- Born: 21 April 2010 (age 16) North Adelaide, Australia

Gymnastics career
- Discipline: Rhythmic gymnastics
- Country represented: Australia; (2024-present);
- Club: Aspire Gymnastics Academy
- Head coach: Anya Tabolkina
- Medal record
Rhythmic Gymnastics
Representing Australia
Oceanian Championships
| Silver medal – second place | 2026 Tshwane | All-Around |

= Sofia Hemmings =

Australian rhythmic gymnast

Sofia Hemmings (born 21 April 2010) is an Australian rhythmic gymnast. She represents Australia in international competitions.

== Career ==

=== Junior ===
In 2024 Hemmings was the national junior champion.
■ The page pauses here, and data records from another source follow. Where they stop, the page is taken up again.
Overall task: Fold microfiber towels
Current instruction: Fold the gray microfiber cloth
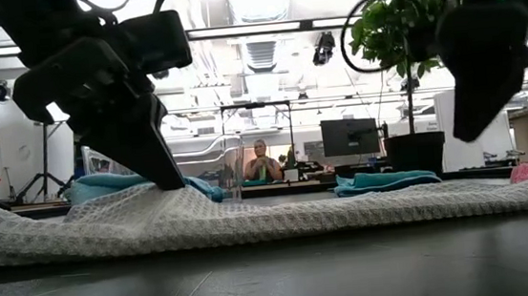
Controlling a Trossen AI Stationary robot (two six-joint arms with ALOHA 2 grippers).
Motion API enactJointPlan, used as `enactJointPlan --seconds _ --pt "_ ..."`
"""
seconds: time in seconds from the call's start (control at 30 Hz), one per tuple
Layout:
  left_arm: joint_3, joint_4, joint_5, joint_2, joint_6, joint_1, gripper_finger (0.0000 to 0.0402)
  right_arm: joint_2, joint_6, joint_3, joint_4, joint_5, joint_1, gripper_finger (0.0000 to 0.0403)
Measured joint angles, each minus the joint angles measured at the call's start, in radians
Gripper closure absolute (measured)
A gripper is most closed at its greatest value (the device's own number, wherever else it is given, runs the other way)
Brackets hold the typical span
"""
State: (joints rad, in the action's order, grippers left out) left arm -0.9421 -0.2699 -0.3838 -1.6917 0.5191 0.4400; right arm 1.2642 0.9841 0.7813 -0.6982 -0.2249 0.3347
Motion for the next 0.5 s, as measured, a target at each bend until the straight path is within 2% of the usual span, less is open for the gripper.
enactJointPlan --seconds 0.17,0.5 --pt "0.0 0.0 -0.016 0.0 -0.001 0.0 0.0402 0.003 0.063 -0.063 0.048 0.006 0.001 0.0123" --pt "0.0 0.0 -0.017 0.0 -0.002 0.0 0.0402 0.009 0.098 -0.224 0.352 0.051 0.001 0.011"
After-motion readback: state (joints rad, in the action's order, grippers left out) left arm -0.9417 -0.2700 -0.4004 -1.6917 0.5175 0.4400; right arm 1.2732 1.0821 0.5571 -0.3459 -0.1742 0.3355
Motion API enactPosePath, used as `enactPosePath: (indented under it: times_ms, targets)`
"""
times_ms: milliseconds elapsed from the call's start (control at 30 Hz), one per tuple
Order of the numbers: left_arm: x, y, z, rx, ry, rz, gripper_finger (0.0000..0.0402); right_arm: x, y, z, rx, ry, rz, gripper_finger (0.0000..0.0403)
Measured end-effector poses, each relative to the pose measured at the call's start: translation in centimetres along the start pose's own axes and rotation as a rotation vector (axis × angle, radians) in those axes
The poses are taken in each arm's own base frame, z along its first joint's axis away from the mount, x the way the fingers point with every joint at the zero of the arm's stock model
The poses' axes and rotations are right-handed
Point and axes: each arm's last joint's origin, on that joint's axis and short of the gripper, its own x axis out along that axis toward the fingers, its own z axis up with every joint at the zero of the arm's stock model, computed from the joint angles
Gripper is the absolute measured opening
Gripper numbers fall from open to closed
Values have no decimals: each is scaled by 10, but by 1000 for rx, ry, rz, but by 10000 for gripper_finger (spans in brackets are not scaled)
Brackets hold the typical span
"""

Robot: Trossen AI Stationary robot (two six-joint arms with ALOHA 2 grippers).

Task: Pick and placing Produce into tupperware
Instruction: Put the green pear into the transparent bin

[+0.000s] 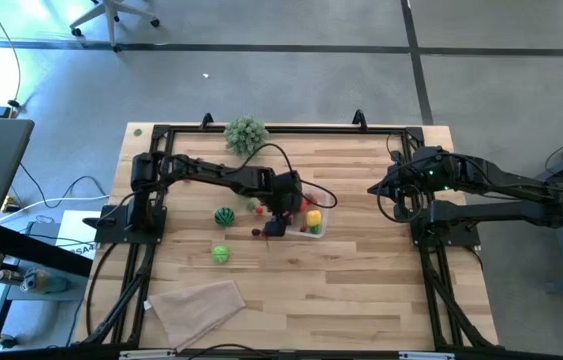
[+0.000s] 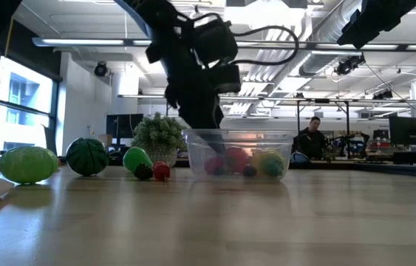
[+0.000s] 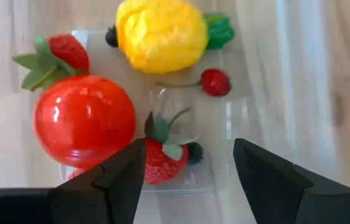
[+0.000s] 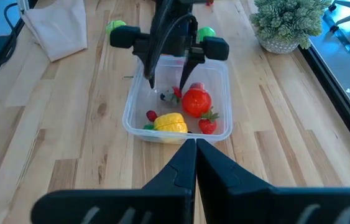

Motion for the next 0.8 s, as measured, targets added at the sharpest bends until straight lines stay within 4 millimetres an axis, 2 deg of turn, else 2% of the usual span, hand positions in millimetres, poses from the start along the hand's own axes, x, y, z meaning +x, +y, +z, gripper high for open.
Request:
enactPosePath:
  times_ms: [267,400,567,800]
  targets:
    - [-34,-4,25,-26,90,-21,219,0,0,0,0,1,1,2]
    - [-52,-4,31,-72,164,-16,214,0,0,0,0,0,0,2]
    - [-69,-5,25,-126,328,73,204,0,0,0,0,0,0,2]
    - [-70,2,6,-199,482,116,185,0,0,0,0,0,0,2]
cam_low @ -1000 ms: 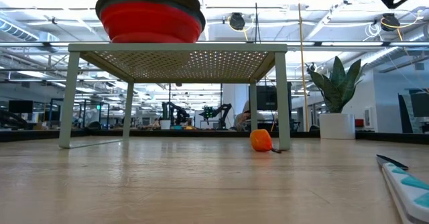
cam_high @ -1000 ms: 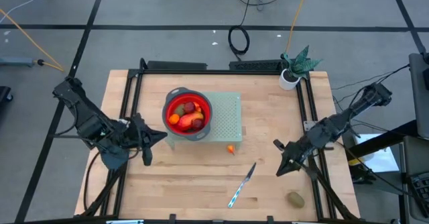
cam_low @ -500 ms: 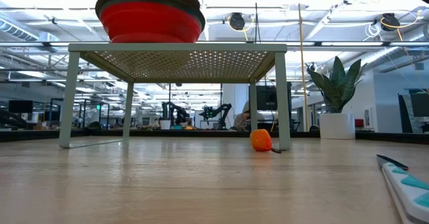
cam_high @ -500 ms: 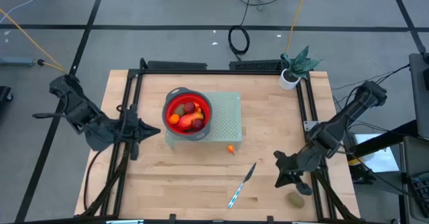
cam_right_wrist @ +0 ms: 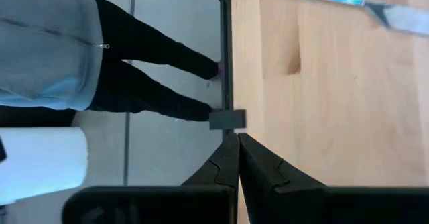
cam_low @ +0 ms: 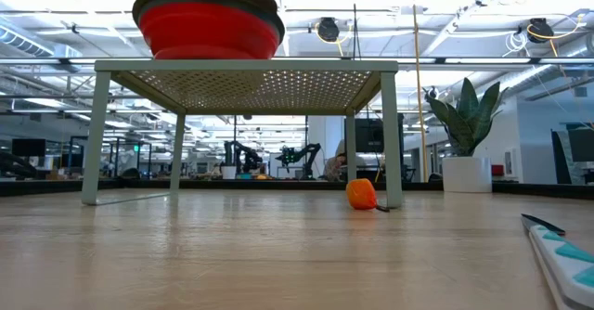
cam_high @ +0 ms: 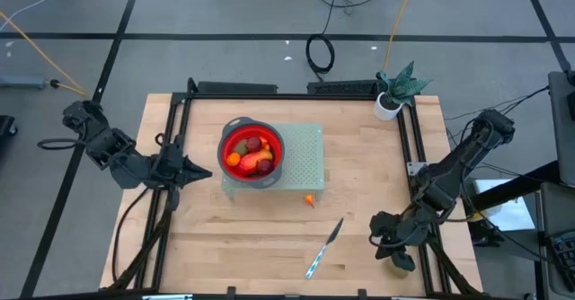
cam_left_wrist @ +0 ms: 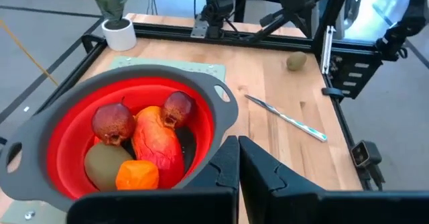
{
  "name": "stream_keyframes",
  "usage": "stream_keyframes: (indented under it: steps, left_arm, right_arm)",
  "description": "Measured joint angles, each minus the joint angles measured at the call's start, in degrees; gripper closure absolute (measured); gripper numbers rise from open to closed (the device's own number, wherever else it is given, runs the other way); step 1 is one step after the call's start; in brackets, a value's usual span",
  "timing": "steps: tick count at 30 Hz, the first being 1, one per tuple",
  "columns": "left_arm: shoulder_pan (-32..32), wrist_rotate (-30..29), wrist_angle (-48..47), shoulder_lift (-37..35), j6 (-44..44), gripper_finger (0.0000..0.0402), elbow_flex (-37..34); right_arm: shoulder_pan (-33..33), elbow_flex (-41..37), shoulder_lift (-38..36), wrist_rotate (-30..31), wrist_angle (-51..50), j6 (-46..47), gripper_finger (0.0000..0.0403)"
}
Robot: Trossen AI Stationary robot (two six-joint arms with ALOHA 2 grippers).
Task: Pick & Place Fruit
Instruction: Put the kiwi into the red strainer bowl on the shelf
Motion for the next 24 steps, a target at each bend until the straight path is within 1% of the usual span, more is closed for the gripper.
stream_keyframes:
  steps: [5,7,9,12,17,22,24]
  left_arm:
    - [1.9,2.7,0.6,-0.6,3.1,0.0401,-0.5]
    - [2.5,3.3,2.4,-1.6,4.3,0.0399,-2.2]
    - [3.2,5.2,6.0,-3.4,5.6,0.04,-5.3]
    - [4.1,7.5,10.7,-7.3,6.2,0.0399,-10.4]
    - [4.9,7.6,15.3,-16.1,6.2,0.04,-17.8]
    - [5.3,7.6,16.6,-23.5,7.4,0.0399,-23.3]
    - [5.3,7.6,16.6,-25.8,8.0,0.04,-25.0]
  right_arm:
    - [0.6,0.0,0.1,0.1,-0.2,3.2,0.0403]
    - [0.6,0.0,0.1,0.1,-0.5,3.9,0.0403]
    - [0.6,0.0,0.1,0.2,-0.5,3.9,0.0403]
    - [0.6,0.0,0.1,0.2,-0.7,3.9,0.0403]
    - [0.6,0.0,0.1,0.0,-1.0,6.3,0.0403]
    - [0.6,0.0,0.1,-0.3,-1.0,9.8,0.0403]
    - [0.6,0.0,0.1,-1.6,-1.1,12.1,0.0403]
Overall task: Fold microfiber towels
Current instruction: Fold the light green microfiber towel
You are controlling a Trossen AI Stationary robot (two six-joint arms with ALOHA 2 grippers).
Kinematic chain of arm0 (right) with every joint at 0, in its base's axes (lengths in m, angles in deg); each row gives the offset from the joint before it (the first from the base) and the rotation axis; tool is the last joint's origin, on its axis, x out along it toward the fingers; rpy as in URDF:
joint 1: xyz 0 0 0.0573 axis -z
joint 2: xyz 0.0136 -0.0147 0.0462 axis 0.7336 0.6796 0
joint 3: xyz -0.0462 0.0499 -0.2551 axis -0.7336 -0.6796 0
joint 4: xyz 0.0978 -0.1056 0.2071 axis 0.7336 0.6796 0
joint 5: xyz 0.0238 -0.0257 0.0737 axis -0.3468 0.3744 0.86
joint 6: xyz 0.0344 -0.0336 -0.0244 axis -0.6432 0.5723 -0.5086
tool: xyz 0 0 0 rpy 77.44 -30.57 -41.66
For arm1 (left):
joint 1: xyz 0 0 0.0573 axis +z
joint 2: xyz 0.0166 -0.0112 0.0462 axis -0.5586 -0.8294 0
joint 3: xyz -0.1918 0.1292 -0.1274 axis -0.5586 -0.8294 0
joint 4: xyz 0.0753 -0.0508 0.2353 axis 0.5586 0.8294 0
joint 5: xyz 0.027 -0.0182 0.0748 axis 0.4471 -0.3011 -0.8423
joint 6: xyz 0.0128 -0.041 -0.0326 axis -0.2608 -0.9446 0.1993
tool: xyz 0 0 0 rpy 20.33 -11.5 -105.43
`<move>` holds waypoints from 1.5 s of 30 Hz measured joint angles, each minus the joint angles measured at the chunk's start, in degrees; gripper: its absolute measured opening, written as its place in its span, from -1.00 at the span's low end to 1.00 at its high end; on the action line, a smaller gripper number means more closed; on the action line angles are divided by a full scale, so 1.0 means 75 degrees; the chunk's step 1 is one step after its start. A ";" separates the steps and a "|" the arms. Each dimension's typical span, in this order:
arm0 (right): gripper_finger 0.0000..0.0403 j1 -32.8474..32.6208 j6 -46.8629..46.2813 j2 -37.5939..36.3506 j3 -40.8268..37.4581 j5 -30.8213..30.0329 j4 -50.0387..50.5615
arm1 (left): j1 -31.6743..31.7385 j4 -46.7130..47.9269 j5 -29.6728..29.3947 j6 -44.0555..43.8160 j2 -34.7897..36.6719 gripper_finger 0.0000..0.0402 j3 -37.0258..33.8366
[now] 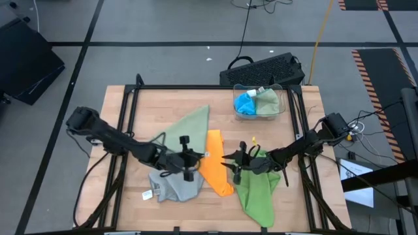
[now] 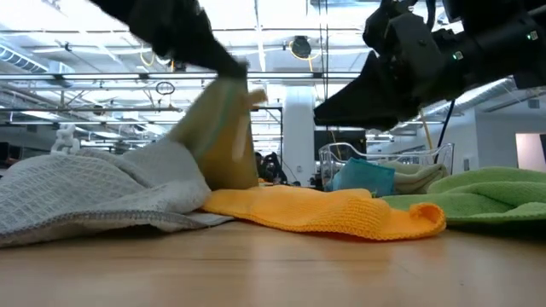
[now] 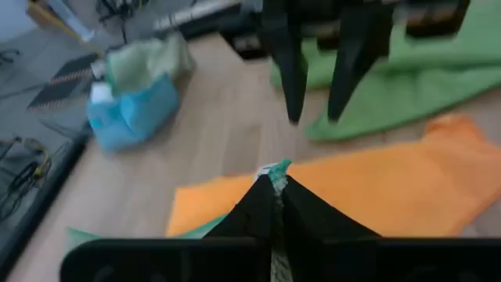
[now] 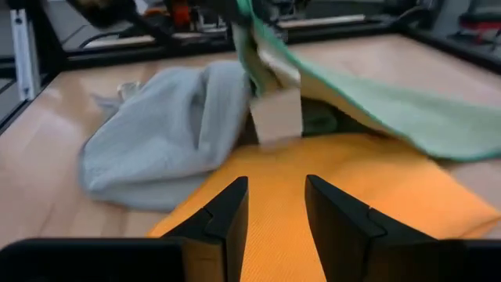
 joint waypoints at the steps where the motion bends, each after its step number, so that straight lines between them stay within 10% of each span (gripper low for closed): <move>1: -0.40 0.0001 0.0096 0.0000 0.0055 -0.0064 -0.0016 | 0.0000 0.0053 0.0090 0.0026 0.0199 -0.89 0.0000; 24: 0.06 0.0752 0.1540 0.3090 0.3723 0.1604 -0.0020 | -0.1334 0.0839 0.0906 -0.0181 0.1458 -0.97 0.0003; 45: 0.06 0.1410 0.2637 0.3045 0.3926 0.1727 0.2082 | -0.2520 0.1406 0.0806 0.0154 0.2529 -0.97 0.0003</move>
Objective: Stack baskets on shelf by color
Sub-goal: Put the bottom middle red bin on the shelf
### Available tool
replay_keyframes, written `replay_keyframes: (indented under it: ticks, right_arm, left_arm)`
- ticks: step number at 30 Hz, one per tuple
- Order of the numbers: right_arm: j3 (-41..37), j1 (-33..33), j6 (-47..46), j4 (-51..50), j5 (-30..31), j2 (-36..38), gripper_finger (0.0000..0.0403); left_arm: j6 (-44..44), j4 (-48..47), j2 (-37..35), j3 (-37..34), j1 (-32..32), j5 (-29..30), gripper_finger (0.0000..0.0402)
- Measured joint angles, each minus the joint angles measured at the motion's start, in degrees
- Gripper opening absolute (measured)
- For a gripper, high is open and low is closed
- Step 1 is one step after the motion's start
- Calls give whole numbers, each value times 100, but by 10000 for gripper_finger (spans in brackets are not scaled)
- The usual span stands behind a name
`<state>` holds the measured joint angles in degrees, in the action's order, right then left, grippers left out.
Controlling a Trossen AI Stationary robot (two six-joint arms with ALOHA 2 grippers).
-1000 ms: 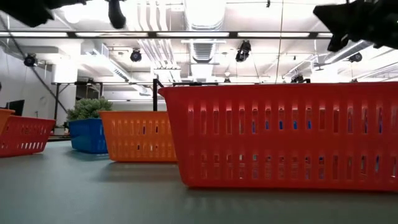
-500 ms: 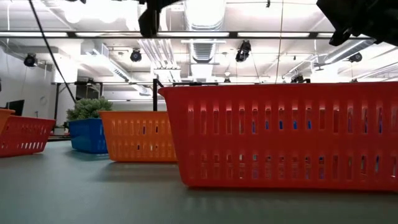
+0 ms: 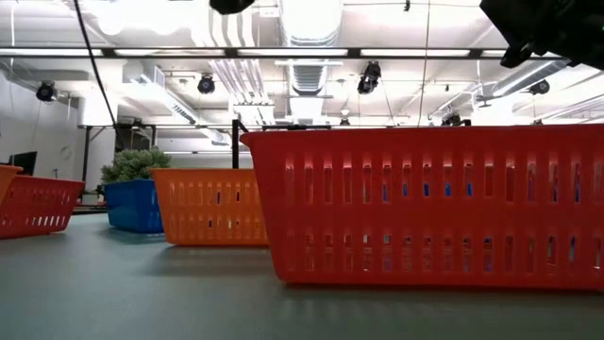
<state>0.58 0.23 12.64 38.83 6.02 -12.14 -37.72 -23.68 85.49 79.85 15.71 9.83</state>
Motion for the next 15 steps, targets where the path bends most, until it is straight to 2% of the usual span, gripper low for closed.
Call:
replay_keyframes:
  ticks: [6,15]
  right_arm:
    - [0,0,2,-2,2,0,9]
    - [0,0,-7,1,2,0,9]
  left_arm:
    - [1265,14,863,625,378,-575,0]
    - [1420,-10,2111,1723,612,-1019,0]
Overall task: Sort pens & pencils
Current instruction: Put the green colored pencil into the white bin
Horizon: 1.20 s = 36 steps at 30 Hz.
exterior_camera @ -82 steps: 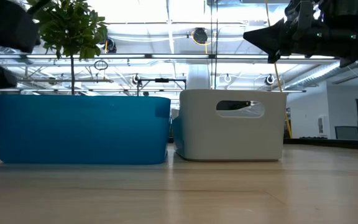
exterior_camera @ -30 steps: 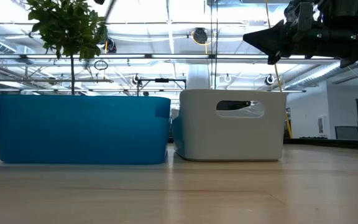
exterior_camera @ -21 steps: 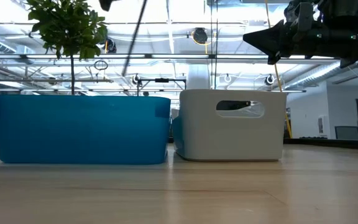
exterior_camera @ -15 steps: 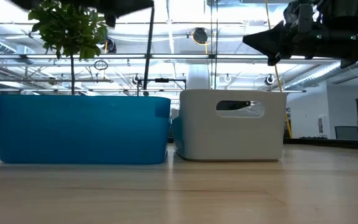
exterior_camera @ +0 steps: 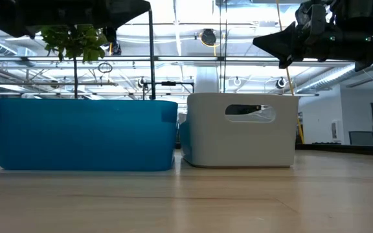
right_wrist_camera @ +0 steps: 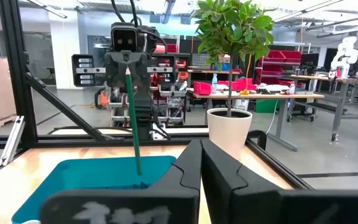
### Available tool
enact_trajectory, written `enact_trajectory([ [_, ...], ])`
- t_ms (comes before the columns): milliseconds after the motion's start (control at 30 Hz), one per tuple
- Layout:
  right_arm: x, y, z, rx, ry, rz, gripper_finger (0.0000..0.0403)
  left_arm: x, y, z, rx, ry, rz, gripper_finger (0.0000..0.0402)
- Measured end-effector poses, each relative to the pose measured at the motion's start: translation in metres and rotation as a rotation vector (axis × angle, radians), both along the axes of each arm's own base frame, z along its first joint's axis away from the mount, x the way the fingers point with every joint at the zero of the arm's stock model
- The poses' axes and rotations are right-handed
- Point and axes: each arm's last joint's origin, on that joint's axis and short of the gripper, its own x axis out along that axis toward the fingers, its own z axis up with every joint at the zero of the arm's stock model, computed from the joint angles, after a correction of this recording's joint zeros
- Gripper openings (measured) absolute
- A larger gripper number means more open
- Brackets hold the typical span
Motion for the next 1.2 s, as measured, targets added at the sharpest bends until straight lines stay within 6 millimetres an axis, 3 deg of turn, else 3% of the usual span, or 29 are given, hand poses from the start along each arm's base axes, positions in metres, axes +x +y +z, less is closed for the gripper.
enact_trajectory([
  [467, 0.0, 0.0, 0.0, 0.0, 0.0, 0.0, 0.0, 0.0, 0.0, 0.0, -0.006, 0.005, -0.001, 0.0],
  [567, 0.0, 0.0, 0.0, 0.0, 0.0, 0.0, 0.0, 0.008, 0.0, 0.003, -0.025, 0.026, -0.003, 0.0],
  [767, 0.0, 0.0, 0.0, 0.0, -0.001, 0.0, 0.0, 0.05, -0.012, 0.016, 0.076, 0.155, -0.052, 0.0],
  [1033, 0.0, 0.0, 0.0, 0.0, 0.001, 0.0, 0.0, 0.121, -0.017, 0.011, 0.253, 0.401, -0.12, 0.0],
  [1200, 0.0, 0.0, 0.0, 0.001, 0.002, 0.0, 0.0, 0.144, -0.022, 0.01, 0.376, 0.464, -0.162, 0.0],
])
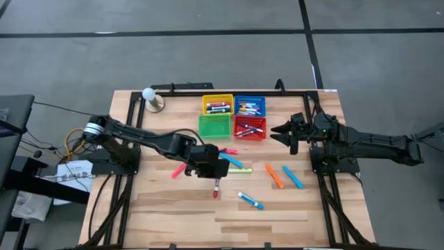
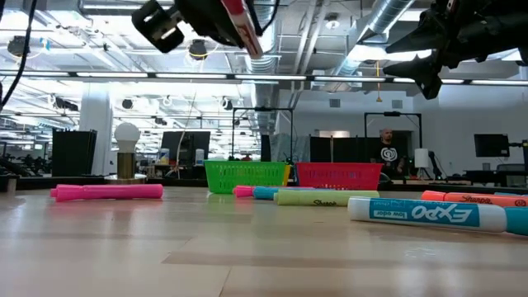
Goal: Pick & Place Markers
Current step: Put the large red marker pen into the yellow bin
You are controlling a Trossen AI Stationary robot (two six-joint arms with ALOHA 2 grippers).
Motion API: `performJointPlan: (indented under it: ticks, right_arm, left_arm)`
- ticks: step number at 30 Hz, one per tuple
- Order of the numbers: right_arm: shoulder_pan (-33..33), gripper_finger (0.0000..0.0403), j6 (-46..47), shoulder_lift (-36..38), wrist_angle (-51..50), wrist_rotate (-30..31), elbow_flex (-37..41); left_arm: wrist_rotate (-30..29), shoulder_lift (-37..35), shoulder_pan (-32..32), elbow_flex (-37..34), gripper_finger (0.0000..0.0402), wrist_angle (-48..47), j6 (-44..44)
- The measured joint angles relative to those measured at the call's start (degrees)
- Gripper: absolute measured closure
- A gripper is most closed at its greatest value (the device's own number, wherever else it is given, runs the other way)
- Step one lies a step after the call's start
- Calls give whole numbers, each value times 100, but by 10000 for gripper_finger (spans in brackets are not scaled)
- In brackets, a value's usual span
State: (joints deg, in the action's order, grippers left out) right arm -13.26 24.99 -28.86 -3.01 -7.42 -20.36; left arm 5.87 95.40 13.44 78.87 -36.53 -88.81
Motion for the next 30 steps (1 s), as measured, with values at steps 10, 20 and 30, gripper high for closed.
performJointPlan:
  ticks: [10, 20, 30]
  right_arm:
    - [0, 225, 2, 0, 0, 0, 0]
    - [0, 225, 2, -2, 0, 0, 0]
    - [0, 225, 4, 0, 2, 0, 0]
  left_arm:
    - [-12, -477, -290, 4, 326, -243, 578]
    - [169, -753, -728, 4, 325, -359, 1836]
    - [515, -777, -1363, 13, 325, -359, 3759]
In June 2025 she was selected for the 3rd Junior World Championships in Sofia, competing with ball she was 52nd with the apparatus and 23rd in teams along Alicia Tan, Remi Meyer-Rochow and the national junior group. The following month she took part in the Australian Championships, winning bronze in the All-Around, behind Tan and Zoe Faber, winning silver and bronze medals in the event finals.

=== Senior ===
Hemmings became age eligible for senior competitions in 2026, in February she was third at the first national test event. In March she competed at the World Cup in Sofia, being 50th in the All-Around, 46th with hoop, 53rd with ball, 75th with clubs and 41st with ribbon. Later in the month she took 11th place overall at the Sofia International Tournament. In late April she won silver, behind Tan, at the Oceanian Championships. In August she was selected for the World Championships in Frankfurt, being 50th in the All-Around.